- **WORK REQUEST**: Copy all the lines of the data that include the word "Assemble".

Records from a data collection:
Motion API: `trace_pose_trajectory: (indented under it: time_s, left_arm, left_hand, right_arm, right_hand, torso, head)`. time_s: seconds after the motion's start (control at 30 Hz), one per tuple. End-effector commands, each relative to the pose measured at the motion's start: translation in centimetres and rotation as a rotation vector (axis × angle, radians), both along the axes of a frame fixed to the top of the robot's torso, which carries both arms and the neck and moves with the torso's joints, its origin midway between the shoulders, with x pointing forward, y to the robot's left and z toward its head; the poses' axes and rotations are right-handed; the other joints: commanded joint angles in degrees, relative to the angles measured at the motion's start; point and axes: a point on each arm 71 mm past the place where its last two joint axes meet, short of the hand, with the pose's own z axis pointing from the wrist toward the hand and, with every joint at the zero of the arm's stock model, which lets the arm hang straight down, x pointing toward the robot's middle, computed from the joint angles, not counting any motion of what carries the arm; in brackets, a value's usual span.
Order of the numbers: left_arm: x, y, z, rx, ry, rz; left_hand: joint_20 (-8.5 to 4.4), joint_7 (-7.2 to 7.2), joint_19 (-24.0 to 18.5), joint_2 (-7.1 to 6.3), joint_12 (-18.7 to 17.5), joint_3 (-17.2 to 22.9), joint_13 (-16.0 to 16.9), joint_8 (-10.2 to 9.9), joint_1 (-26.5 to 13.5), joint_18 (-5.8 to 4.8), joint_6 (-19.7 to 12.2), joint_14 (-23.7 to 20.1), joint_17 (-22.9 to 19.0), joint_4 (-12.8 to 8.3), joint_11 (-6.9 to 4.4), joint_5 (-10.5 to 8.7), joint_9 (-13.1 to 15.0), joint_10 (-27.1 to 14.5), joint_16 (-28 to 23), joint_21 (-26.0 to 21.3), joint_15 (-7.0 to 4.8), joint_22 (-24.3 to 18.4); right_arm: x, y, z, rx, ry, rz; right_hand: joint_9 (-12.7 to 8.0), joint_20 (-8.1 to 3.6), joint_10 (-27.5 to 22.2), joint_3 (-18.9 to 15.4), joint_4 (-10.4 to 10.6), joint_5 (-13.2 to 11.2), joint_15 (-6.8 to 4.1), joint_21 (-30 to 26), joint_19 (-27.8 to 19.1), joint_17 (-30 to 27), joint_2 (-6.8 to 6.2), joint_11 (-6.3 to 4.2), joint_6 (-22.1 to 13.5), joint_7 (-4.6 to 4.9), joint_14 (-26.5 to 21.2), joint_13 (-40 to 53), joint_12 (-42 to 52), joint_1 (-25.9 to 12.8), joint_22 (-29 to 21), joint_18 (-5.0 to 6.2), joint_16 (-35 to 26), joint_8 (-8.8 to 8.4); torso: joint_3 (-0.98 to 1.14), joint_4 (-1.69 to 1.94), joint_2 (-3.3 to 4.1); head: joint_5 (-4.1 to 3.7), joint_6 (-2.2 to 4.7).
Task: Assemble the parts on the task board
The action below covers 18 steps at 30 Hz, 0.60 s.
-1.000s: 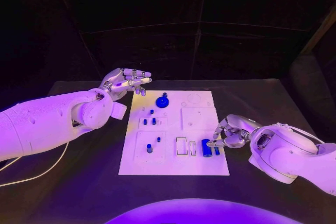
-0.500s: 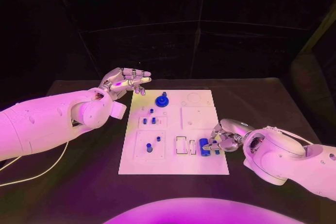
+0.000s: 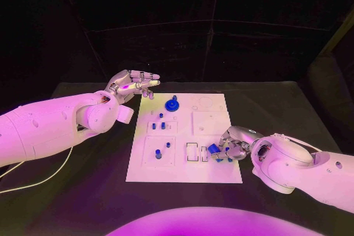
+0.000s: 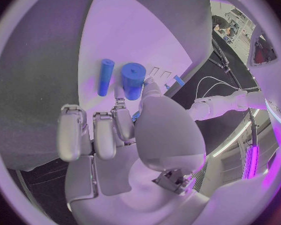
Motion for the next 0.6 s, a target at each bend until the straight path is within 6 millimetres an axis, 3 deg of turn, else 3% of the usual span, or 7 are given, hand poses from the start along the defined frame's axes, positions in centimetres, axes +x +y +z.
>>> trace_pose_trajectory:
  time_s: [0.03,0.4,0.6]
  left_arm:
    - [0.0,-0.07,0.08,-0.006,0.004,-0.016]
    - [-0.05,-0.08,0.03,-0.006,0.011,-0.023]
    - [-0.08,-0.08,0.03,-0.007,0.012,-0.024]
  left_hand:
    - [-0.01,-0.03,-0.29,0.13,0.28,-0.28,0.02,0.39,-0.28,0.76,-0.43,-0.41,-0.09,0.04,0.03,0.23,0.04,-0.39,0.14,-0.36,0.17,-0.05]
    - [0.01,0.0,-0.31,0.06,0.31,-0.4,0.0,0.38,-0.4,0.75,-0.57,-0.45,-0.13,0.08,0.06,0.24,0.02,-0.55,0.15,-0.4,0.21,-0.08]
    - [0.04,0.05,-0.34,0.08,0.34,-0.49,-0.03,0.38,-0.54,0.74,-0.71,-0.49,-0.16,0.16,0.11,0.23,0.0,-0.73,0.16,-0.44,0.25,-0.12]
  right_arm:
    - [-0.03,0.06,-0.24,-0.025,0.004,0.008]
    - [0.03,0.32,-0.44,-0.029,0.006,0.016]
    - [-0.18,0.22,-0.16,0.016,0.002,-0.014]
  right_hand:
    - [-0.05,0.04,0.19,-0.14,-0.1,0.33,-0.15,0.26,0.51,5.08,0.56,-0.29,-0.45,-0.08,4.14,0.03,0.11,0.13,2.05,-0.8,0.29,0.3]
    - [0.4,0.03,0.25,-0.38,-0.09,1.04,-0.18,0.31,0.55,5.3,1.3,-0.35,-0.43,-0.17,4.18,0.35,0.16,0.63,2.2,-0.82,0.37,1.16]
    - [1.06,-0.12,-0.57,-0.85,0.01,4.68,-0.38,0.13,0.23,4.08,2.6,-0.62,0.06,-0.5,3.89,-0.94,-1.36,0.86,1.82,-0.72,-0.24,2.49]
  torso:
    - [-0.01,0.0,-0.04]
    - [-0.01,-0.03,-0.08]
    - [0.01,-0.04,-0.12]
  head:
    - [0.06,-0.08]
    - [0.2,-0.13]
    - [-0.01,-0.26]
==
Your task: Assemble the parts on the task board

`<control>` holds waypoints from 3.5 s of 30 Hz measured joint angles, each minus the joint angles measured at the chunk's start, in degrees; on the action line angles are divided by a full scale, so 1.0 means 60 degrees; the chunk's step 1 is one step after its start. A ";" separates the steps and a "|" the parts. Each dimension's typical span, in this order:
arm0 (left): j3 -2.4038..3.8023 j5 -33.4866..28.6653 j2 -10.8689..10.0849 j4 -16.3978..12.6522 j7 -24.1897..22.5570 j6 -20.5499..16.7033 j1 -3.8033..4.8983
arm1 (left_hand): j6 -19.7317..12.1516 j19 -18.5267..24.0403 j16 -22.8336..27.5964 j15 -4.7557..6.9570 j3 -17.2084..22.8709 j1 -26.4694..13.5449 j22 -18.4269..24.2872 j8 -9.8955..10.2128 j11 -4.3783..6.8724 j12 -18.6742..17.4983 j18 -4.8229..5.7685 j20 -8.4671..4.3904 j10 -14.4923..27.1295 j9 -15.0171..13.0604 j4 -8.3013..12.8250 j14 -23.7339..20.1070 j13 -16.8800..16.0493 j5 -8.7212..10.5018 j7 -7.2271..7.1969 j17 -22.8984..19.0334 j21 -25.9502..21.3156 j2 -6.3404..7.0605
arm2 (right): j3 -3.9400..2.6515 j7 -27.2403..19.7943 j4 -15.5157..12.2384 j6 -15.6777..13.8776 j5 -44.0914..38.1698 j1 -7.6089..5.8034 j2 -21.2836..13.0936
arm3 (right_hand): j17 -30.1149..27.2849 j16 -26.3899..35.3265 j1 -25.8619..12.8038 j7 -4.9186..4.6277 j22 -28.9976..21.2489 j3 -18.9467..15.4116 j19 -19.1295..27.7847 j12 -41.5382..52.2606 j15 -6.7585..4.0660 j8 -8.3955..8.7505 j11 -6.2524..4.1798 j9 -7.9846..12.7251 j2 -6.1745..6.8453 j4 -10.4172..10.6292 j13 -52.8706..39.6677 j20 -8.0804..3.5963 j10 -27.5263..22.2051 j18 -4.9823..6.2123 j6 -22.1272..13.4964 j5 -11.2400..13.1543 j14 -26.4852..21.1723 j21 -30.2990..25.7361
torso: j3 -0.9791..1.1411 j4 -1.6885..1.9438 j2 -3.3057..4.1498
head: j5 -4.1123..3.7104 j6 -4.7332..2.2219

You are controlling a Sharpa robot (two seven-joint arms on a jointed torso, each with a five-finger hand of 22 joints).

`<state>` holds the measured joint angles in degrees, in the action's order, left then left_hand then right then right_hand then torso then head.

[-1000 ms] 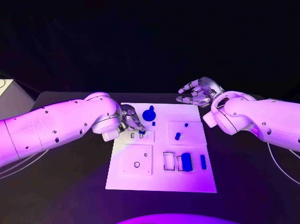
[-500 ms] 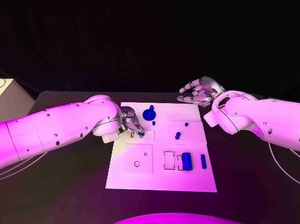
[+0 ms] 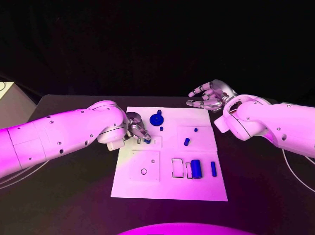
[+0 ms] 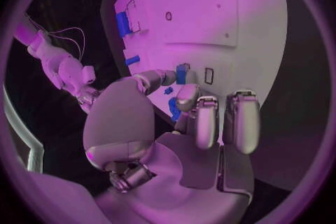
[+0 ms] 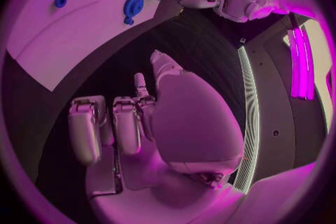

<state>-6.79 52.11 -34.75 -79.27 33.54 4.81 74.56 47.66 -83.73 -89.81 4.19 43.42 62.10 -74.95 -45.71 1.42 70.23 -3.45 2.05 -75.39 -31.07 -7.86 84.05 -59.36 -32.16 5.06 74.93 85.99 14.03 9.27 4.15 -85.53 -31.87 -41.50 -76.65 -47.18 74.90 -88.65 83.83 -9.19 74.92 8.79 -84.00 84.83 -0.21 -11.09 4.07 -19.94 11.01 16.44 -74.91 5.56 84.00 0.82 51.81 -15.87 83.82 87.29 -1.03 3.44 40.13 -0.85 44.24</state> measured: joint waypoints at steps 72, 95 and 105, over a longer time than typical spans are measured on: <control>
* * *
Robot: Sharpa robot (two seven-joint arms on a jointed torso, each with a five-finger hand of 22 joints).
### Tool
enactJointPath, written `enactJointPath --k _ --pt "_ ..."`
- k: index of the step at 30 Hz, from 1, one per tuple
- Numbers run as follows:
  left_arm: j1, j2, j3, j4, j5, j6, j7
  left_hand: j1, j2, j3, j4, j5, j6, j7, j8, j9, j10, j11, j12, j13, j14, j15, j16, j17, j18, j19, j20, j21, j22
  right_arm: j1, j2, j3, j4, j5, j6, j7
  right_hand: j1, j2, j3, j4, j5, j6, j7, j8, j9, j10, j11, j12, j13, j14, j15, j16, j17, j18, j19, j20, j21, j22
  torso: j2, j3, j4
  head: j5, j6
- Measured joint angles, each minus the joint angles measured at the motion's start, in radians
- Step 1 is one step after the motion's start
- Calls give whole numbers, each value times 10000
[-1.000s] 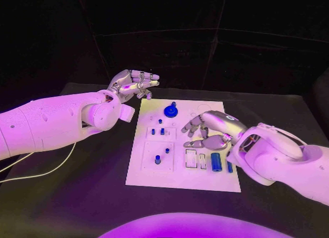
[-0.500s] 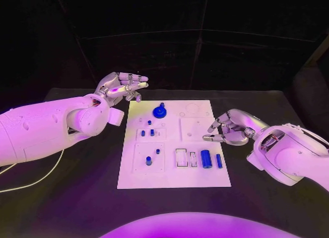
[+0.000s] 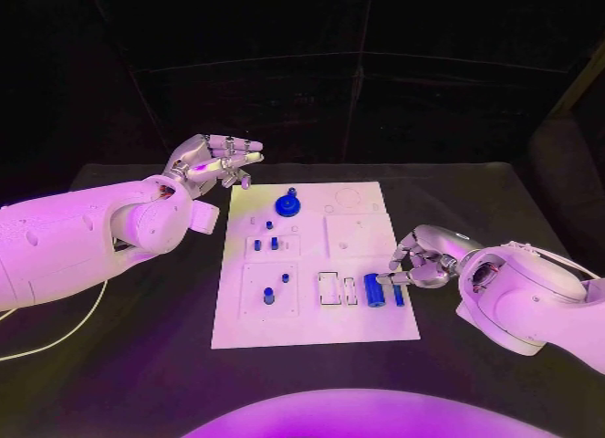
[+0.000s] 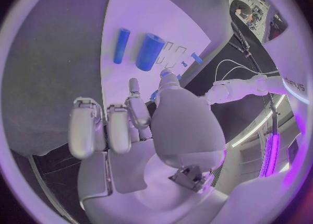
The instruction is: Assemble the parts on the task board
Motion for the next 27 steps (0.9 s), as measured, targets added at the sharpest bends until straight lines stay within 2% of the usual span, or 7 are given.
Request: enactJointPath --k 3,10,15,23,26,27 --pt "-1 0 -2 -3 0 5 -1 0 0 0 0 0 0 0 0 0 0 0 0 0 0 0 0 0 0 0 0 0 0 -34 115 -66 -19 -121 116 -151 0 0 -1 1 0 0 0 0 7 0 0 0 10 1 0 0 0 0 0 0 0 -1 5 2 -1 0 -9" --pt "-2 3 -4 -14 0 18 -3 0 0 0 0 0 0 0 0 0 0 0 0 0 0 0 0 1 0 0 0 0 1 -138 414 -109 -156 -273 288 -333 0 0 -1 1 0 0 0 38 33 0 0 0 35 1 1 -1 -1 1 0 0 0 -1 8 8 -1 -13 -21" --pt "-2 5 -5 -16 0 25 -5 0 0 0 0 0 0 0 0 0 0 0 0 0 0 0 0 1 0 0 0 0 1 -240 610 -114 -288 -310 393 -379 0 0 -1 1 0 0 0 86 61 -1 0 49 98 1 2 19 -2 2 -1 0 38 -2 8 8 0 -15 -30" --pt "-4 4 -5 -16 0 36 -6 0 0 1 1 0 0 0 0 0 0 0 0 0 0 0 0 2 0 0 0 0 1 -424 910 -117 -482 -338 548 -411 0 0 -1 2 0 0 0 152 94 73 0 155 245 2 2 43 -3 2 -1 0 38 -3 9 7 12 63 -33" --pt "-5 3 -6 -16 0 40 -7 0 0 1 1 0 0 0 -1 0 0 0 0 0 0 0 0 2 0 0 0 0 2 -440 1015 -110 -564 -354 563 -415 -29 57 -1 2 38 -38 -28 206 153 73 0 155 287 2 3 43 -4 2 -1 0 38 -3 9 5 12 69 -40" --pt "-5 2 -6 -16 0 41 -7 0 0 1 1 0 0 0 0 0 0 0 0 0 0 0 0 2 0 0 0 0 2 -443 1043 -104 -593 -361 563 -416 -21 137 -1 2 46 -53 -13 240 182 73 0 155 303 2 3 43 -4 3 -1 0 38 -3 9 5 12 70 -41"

- **TASK OUTPUT**:
Task: Assemble the parts on the task board
Your task: Assemble the parts on the task board
The instruction is: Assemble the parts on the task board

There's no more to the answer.